Home » Performance » MySQL » Query Performance Advice
| Query Performance Advice [message #910] |
Fri, 09 March 2007 18:22  |
briscod Messages: 1 Registered: March 2007 |
Junior Member |
|
|
Hi,
I have the following query:
select messages.sid, messages.mid, messages.sender_addr, recipients.rcpt_addr, messages.subject,
date_format(from_unixtime(messages.timestamp),"%M %d, %Y %H:%i:%s") as sent_date, ip_system.hostname
from messages, recipients,ip_system
where messages.mid = recipients.mid
AND messages.sid = recipients.sid
AND messages.sid = ip_system.sid
AND sender_domain = "sendingcompany.com"
AND subject like "Some Subject%"
AND recipients.rcpt_domain = "receivingcompany.com"
AND messages.timestamp >= unix_timestamp("2007-03-08 20:00:00")
group by messages.mid
order by sent_date LIMIT 0,10
Using InnoDB tables on a Windows 2003 Server (not my choice) with 3.5GB of RAM. Dual Xeon 3.6GHz.
messages table has about 45M rows
recipients table has about 70M rows
ip_system table has 4 rows (2 are logically deleted)
Explain Extended:
1,SIMPLE,messages,range,PRIMARY,msg_complete_idx,msg_sender_ domain_idx,msg_timestamp_idx,msg_sid_domain_timestamp_idx,ms g_sender_domain_idx,14,,430,Using where; Using temporary; Using filesort
1,SIMPLE,recipients,ref,PRIMARY,rcpt_domain_idx,rcpt_sid_mid _rid_domain,rcpt_sid_mid_rid_domain,6,message_tracker.messag es.sid,message_tracker.messages.mid,1,Using where
1,SIMPLE,ip_system,ALL,PRIMARY,,,,4,Using where
Typically the query uses the index (sender_domain[8],timestamp) on the messages table. sender_domain is unique for these set of companies in 8 characters or less.
Query times vary based on timeframe (the longer the worse) specified and the message volume of "sendingcompany.com". But can easily take 10-15 minutes. For small volume/timeframes it will be less than a minute.
I am thinking the group by on the computed field could be changed to the source column.
Can a sortfile be prevented by using both columns in the index? i.e. sender_domain, timestamp?
The primary index on the recipients table is mid,sid,rid.
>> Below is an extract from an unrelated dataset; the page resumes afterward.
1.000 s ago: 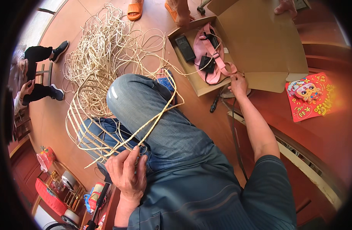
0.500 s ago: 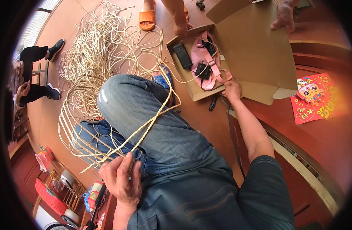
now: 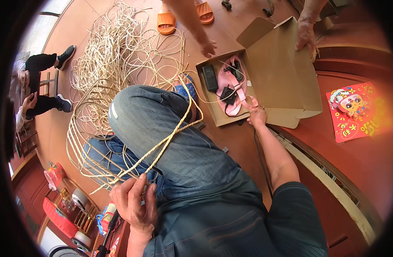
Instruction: The person is weaving a small basket structure using long thin straw or wicker strips.
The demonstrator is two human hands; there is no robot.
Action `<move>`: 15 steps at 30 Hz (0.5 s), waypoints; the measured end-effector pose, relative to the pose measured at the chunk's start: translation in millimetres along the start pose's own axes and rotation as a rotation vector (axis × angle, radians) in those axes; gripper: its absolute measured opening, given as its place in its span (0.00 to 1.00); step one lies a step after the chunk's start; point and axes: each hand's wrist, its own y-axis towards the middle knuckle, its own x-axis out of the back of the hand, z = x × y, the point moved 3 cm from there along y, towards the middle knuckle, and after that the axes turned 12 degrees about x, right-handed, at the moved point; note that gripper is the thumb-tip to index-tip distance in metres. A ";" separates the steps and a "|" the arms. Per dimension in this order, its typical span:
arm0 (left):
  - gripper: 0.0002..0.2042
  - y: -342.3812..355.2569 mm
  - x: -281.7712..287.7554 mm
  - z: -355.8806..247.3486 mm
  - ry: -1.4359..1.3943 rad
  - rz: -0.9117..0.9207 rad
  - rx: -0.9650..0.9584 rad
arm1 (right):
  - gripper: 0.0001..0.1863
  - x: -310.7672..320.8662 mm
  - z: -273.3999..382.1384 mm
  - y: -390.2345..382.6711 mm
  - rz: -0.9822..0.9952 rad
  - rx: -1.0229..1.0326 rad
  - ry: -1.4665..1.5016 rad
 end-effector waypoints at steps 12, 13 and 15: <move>0.22 -3.2 -1.5 -3.2 0.027 -0.015 0.020 | 0.10 -14.5 -28.2 -22.3 -0.020 -0.006 0.030; 0.22 -4.1 -1.2 -3.4 0.023 -0.013 0.015 | 0.10 -18.3 -32.0 -25.0 -0.017 0.000 0.034; 0.22 -3.3 -0.6 -6.0 0.022 -0.024 0.028 | 0.11 -23.9 -37.4 -30.0 -0.016 0.035 0.060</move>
This should facilitate the joining of rows from the messages table.
I believe the ip_system table isn't a big player since it logically has only 2 rows.
INNODB STATUS OUTPUT
Per second averages calculated from the last 0 seconds
----------
SEMAPHORES
----------
OS WAIT ARRAY INFO: reservation count 566606, signal count 564804
Mutex spin waits 15390019, rounds 21880070, OS waits 217206
RW-shared spins 438734, OS waits 182672; RW-excl spins 448303, OS waits 125671
------------
TRANSACTIONS
------------
<snip>
--------
FILE I/O
--------
I/O thread 0 state: wait Windows aio (insert buffer thread)
I/O thread 1 state: wait Windows aio (log thread)
I/O thread 2 state: wait Windows aio (read thread)
I/O thread 3 state: wait Windows aio (write thread)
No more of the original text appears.